Frankly, I can’t even begin to imagine why MS would release 5 or 6 different versions of Vista, and it’s not like that’s something hard coded into the phone and can’t be fixed with a “simple” software update.

Reactions like the one above is why I think companies should stop calling these devices phones and come up with a new term. i.e. so that people won’t say “I just need a phone that makes calls” or “I don’t want to pay $600 just for a phone”.

They should call it a “mobile internet device”, or some snazzier version of that. They could say that it has web access, a camera, GPS navigation (in some cases), an MP3 player, and, by the way, it also happens to have some mobile phone capability too.

Shelling out $600 for a device that combines mobile web access, a camera, GPS navigation, and an MP3 player doesn’t seem so bad, and it saves you money over buying these things individually.

Calling these devices ‘phones’ does them a disservice and limits their marketability for no reason.

(and besides, Americans are used to paying very little for their cell phones, because of carrier subsidies, but do pay more for camcorders, laptops, flat screen TVs, etc, so getting away from the ‘phone’ label will take people away from the cheap/subsidized mentality)

Apple missed a great design opportunity with the iPhone form factor. I think it should have been shaped a little like the lower-case " i " in iPhone (but without the dot on top, of course–or like an upper-case " I ")* That way it would fit in your hand just right. As it is now, it is a little big and awkward to hold.

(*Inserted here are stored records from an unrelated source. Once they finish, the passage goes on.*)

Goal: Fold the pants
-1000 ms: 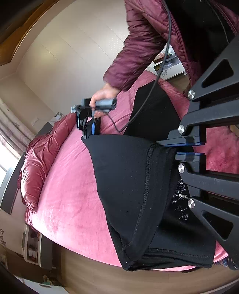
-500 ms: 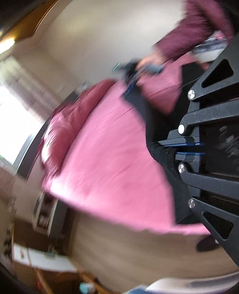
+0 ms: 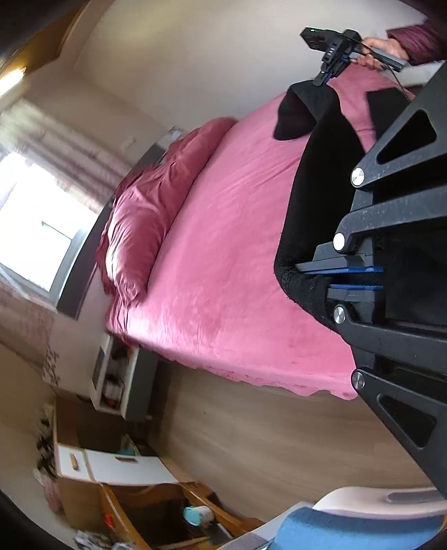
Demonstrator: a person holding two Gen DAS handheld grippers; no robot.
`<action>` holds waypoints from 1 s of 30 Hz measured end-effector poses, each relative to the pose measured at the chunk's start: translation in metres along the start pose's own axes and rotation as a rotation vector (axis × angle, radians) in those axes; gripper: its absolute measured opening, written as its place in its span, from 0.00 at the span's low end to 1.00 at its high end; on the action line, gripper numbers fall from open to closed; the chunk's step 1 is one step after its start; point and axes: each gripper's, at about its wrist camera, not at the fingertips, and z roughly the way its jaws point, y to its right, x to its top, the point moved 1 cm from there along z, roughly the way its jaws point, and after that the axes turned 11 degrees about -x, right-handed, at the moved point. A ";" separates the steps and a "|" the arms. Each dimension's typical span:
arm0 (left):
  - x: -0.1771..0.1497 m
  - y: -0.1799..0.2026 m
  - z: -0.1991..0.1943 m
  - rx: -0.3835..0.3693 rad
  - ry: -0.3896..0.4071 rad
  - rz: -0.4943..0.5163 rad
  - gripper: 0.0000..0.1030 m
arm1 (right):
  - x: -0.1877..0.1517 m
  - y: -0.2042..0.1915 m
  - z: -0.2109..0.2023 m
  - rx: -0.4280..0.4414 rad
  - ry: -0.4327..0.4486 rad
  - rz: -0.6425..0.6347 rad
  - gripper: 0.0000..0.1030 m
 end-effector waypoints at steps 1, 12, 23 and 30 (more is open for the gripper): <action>-0.009 0.002 -0.005 -0.015 -0.004 0.000 0.03 | -0.016 0.006 -0.004 -0.006 -0.012 0.006 0.08; -0.146 -0.005 -0.047 -0.025 -0.105 -0.134 0.03 | -0.139 0.057 -0.039 -0.092 -0.183 0.049 0.06; -0.215 -0.048 -0.036 0.071 -0.194 -0.319 0.04 | -0.199 0.087 -0.020 -0.183 -0.308 0.050 0.06; -0.214 -0.056 -0.051 -0.010 -0.150 -0.435 0.18 | -0.196 0.089 -0.031 -0.180 -0.279 0.062 0.06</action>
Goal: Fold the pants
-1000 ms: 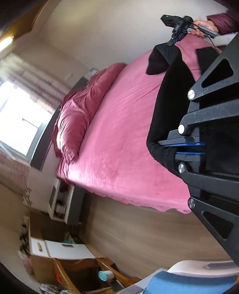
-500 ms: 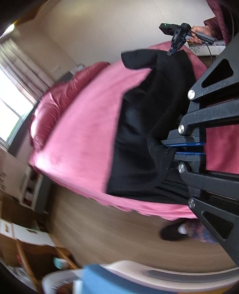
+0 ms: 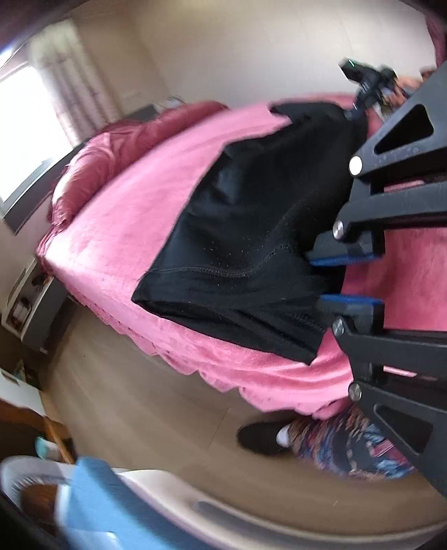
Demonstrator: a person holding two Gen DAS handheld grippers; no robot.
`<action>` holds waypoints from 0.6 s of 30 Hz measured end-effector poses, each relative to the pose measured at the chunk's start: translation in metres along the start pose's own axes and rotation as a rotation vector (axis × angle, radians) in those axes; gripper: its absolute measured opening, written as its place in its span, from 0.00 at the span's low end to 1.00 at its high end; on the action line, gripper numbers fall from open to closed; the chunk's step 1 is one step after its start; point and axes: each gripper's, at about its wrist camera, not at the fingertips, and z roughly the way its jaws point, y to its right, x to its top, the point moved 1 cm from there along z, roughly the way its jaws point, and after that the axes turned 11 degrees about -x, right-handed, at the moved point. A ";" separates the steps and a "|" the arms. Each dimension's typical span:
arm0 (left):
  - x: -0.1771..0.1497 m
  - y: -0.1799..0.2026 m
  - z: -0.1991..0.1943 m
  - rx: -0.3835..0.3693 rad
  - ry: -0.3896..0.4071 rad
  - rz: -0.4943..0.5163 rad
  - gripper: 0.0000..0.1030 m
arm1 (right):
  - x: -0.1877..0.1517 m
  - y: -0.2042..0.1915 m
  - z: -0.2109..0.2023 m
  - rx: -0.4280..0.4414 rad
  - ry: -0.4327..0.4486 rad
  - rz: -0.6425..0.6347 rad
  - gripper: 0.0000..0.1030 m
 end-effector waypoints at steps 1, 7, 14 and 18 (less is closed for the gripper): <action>-0.001 -0.002 -0.006 -0.035 0.020 -0.025 0.22 | 0.001 -0.002 -0.003 0.005 0.007 -0.002 0.06; -0.002 -0.026 -0.027 -0.124 0.137 -0.226 0.32 | -0.006 0.000 0.013 -0.034 -0.044 -0.002 0.06; -0.004 -0.018 -0.013 -0.058 0.118 -0.213 0.28 | -0.009 0.003 0.036 -0.055 -0.079 0.018 0.06; 0.000 -0.006 0.005 0.042 0.081 -0.135 0.09 | -0.008 0.003 0.034 -0.058 -0.078 0.013 0.06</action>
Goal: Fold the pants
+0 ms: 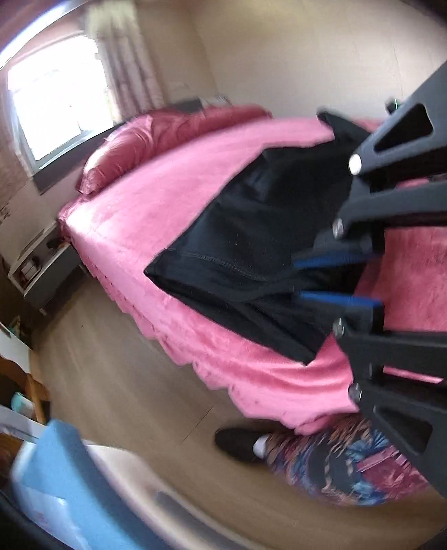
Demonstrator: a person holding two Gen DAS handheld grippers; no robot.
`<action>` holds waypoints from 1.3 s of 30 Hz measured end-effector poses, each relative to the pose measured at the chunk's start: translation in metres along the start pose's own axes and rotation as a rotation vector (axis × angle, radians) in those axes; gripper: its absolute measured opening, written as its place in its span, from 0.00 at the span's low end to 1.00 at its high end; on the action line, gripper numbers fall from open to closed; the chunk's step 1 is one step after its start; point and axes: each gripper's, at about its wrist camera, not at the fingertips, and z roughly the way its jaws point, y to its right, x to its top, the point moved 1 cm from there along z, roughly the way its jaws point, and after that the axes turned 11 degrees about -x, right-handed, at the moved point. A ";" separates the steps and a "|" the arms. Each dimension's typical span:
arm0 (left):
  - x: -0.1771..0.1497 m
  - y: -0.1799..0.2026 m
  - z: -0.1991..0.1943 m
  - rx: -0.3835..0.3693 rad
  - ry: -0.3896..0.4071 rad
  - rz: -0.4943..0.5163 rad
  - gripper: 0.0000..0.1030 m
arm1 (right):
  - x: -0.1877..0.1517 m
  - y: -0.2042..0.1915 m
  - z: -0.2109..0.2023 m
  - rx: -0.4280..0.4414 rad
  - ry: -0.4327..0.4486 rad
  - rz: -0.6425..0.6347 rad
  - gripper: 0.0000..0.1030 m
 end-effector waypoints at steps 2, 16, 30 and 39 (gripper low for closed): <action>0.004 0.007 0.001 0.052 0.011 0.049 0.07 | 0.000 0.000 -0.005 0.007 -0.001 0.005 0.06; 0.004 0.027 -0.016 0.411 0.102 0.160 0.29 | 0.003 0.021 -0.028 0.084 0.020 0.009 0.29; -0.070 0.153 0.083 0.031 -0.229 0.526 0.29 | 0.129 0.149 -0.052 -0.003 0.295 0.414 0.32; -0.105 0.169 0.133 0.029 -0.425 0.576 0.29 | 0.197 0.179 0.004 -0.063 0.246 0.547 0.53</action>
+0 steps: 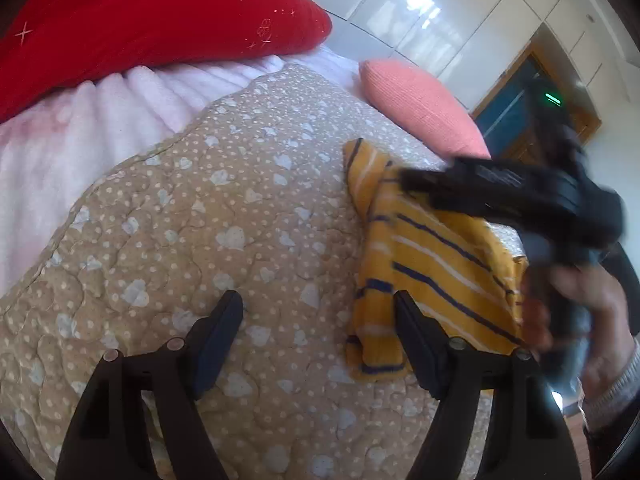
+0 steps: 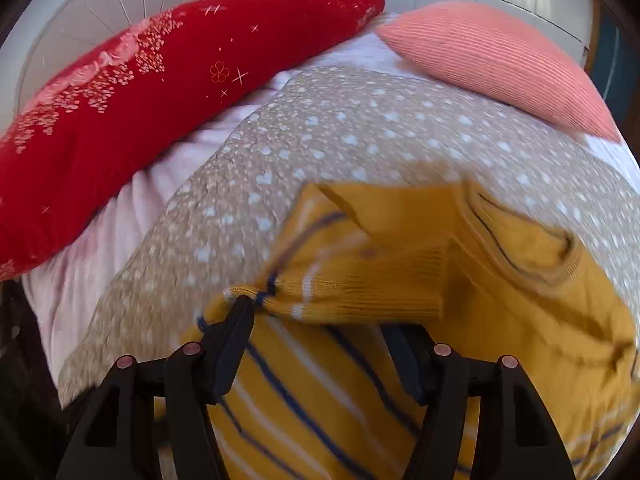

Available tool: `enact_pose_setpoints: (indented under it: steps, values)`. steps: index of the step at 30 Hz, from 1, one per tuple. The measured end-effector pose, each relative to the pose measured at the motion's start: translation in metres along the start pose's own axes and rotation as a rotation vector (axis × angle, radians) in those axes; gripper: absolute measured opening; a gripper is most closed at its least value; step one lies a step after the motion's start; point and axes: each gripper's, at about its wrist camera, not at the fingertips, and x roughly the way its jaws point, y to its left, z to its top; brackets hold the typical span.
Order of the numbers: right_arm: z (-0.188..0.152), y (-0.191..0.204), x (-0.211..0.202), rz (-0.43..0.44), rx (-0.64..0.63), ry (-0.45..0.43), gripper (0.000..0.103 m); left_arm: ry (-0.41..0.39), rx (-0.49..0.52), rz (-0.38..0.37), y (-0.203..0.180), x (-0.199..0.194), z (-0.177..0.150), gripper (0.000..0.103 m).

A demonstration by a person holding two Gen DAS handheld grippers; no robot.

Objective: Fold small clothes

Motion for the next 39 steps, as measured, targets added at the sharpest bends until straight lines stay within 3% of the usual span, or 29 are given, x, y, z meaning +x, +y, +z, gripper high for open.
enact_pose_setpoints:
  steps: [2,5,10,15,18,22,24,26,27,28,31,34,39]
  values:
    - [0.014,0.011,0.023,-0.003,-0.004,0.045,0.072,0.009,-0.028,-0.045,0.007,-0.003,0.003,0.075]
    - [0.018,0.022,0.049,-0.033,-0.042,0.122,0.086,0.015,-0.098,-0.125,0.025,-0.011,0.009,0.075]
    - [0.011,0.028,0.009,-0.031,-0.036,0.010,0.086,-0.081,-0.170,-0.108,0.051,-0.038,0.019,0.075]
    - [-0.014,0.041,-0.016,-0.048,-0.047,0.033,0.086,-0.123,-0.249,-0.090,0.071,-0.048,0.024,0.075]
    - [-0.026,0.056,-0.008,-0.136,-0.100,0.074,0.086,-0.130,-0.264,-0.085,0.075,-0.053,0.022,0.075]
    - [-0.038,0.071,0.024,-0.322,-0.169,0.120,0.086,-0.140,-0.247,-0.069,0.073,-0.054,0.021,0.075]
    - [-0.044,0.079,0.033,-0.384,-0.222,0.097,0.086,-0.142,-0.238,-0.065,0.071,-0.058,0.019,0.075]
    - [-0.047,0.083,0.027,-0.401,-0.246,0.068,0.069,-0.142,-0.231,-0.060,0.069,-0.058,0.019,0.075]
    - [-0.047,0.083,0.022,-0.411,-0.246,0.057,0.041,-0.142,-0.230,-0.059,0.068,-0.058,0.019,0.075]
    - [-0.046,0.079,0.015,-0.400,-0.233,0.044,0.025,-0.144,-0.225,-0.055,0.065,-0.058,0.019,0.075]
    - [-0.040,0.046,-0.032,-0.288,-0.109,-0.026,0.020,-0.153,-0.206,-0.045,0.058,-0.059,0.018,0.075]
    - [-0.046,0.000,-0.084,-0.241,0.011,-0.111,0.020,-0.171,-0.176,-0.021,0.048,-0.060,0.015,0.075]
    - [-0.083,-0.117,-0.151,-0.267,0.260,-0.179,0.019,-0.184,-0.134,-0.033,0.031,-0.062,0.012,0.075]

Here is a handy little diagram. (The edges would be much more gently tapered than the following “I”, though.)

I

*with serifs

1.) No.
2.) Maybe in the next year or two, depending on how they hold up and how they improve it. I’m always skeptical of electronic devices that do everything, since they never seem to do any of it very well, but I’m willing to be sold.
3.) One of the other docs in my practice is thinking about getting one, though probably not right at the launch.

I see your point and recognize the advantages of being able to reconfigure the interface for various functions.

However, I believe the disadvantages of a static, physical button interface can be ameliorated by smart layouts and menu design. Plus, when I’m familiar with a button layout, I can navigate as much by feel as by sight. That’s something you can’t do at all with a touch-screen.

That’s a good point. Calling it a “phone” does limit marketability and people’s perceptions of the device. As mentioned earlier, the Blackberry has all the functions of the iPhone but I’ve never heard anybody call one a “phone”. It’s always been its own thing: a Blackberry. Conversely, I don’t think “iPhone” will ever become synonymous with such a multi-function communications device the way “iPod” has with MP3 players.

Maybe Apple should make the iPhone modular. Sell the iPhone at a reasonable price with some base phone and email capability and then make other functions like GPS, MP3 playback capability, etc., available as pay extras. This type of plugin architecture has proven very successful for a number of software applications and could easily be implemented through a variety of firmware upgrades.